# GIVEN RECORDS
>>>>>

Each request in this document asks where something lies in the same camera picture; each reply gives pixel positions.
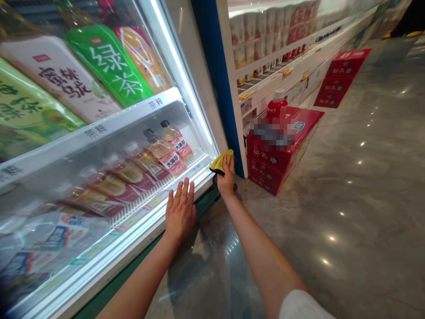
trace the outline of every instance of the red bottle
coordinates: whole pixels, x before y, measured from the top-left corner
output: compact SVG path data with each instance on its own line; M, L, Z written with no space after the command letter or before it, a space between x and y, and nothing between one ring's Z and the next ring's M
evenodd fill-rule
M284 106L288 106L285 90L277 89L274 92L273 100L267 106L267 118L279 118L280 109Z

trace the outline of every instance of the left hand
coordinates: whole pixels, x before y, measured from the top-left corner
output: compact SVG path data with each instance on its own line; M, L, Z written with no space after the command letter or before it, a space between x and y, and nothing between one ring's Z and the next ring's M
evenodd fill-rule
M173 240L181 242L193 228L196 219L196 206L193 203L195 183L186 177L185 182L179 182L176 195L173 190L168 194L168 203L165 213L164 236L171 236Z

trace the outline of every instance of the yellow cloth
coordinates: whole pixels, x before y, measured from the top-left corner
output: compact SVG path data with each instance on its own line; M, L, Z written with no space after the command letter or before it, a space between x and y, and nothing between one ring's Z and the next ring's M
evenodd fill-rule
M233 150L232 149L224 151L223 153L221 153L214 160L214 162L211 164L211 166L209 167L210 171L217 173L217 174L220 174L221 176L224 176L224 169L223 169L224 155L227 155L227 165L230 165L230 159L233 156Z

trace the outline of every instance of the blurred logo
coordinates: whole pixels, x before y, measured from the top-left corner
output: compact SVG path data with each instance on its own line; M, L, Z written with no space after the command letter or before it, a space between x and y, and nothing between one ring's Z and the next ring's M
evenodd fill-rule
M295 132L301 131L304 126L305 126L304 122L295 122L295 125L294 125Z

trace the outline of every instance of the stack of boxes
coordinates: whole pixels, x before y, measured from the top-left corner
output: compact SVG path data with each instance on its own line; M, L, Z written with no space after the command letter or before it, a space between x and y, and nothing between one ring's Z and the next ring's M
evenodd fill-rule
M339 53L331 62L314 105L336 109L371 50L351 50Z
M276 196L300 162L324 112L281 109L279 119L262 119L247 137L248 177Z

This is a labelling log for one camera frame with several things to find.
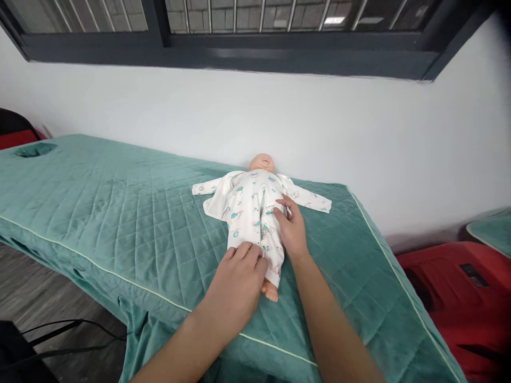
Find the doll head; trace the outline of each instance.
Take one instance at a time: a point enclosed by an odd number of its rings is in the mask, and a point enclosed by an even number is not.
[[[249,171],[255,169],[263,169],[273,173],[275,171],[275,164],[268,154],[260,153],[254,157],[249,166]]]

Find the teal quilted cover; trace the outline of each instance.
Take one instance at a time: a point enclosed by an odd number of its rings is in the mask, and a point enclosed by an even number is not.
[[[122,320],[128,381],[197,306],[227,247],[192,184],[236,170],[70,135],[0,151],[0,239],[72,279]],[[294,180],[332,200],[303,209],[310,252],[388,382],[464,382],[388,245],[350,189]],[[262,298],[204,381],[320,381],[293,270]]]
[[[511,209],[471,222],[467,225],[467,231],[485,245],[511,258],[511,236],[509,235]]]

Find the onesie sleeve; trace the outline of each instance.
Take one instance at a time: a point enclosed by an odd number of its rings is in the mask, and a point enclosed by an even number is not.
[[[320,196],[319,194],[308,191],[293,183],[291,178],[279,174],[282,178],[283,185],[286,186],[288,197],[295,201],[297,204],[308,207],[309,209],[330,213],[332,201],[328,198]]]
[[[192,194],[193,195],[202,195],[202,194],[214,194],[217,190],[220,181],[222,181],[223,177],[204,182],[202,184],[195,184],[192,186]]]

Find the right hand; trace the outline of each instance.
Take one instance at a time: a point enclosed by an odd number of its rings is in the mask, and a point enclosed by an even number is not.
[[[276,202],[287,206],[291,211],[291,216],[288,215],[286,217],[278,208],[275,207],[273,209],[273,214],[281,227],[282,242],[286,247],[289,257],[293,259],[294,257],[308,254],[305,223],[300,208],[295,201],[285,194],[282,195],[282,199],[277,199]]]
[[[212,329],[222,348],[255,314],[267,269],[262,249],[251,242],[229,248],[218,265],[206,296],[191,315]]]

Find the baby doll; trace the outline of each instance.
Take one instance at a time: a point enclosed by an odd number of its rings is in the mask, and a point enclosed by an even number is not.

<<<<<

# EXERCISE DETAILS
Considering each line of the records on its own, count those that contain "doll" and give only that number.

# EXPECTED ANSWER
2